REQUIREMENT: The lines below starting at the line containing "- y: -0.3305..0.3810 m" and ending at the line containing "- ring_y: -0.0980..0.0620" are to be repeated exactly, with both ends kept and nothing else added.

++++++++++++++++++++

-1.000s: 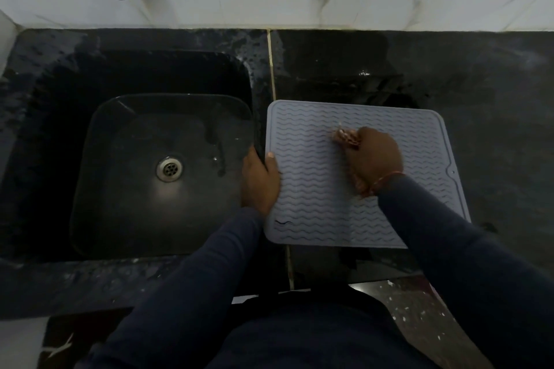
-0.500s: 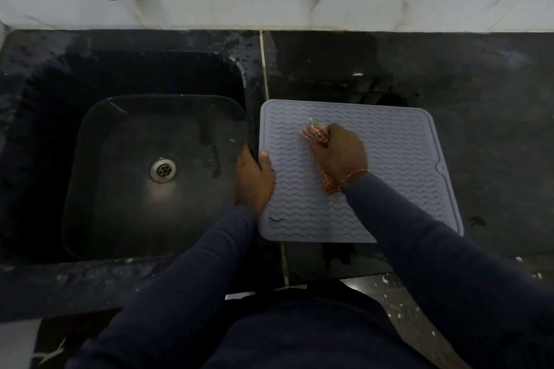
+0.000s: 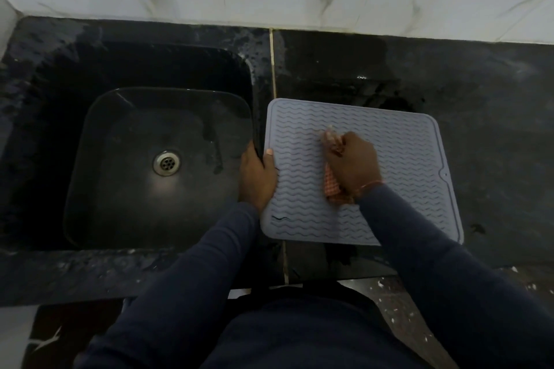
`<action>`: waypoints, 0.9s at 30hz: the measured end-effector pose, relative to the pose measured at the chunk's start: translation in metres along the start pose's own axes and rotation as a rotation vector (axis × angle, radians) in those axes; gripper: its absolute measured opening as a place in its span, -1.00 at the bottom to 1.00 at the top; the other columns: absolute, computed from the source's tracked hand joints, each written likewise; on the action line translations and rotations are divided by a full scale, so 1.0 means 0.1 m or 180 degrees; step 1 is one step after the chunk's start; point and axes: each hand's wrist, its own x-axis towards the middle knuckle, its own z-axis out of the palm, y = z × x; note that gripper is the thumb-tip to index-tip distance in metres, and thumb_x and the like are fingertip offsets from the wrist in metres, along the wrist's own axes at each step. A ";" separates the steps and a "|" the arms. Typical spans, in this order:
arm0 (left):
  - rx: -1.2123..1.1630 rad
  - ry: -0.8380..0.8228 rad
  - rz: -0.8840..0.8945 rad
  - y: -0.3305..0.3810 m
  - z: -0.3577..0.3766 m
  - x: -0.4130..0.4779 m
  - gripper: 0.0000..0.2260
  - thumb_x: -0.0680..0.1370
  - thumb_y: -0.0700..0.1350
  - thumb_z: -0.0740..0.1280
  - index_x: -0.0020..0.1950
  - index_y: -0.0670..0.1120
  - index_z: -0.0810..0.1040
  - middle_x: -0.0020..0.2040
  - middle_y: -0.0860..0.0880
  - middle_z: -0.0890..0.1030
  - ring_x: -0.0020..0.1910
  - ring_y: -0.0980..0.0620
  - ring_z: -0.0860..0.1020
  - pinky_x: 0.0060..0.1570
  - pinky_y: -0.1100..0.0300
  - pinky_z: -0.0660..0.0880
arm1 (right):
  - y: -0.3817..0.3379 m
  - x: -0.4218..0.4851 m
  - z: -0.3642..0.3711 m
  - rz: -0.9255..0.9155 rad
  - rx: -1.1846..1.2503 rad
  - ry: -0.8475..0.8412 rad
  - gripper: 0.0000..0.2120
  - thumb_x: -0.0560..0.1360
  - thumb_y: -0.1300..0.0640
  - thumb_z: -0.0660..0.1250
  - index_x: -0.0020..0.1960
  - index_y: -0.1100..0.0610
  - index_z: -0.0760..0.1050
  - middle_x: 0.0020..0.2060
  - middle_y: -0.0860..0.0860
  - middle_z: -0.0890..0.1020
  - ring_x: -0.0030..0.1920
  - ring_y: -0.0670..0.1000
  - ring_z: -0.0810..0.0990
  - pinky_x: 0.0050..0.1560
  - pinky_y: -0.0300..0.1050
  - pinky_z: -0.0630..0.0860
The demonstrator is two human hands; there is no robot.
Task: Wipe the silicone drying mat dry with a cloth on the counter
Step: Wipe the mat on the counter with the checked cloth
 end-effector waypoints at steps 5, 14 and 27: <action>-0.0291 -0.0050 -0.0148 -0.02 -0.02 0.01 -0.58 0.61 0.10 0.15 0.43 -0.01 0.34 0.35 -0.06 0.46 0.32 -0.01 0.43 0.35 -0.05 0.37 | -0.72 -0.13 0.48 -0.0750 0.0319 -0.0501 -0.83 0.53 0.05 0.34 0.02 0.14 0.48 -0.15 0.02 0.57 -0.13 0.02 0.53 -0.15 -0.13 0.40; -0.0207 -0.0041 -0.0186 -0.01 -0.02 0.01 -0.47 0.57 0.17 0.06 0.50 -0.01 0.25 0.43 -0.05 0.38 0.38 -0.03 0.37 0.39 -0.11 0.31 | 0.10 0.16 -0.18 0.0210 0.0023 0.0114 -0.66 0.55 -0.17 0.28 -0.03 0.13 0.47 -0.20 0.01 0.53 -0.14 0.05 0.54 -0.20 -0.13 0.33; -0.0120 -0.0019 -0.0109 0.03 -0.03 -0.01 -0.59 0.65 0.02 0.12 0.47 -0.07 0.30 0.37 -0.09 0.42 0.32 -0.01 0.40 0.35 0.03 0.33 | -0.11 0.28 -0.23 -0.0340 0.0199 -0.0352 -0.68 0.56 -0.15 0.28 -0.10 0.12 0.46 -0.25 0.01 0.53 -0.21 0.03 0.51 -0.23 -0.14 0.33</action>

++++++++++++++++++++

ANSWER:
  - y: -0.3305..0.3810 m
  - z: -0.3577..0.3766 m
  - x: -0.4130..0.4779 m
  - gripper: 0.0000..0.2260
  - thumb_x: -0.0680..0.1370
  - thumb_y: -0.0700..0.1350
  - thumb_z: -0.0740..0.1280
  - index_x: -0.0020..0.1950
  - index_y: -0.0670..0.1120
  - index_z: -0.0810..0.1040
  - middle_x: -0.0020..0.2040
  - middle_y: -0.0860..0.0880
  - middle_z: -0.0890..0.1030
  - ring_x: -0.0020..0.1910
  - ring_y: -0.0980..0.0620

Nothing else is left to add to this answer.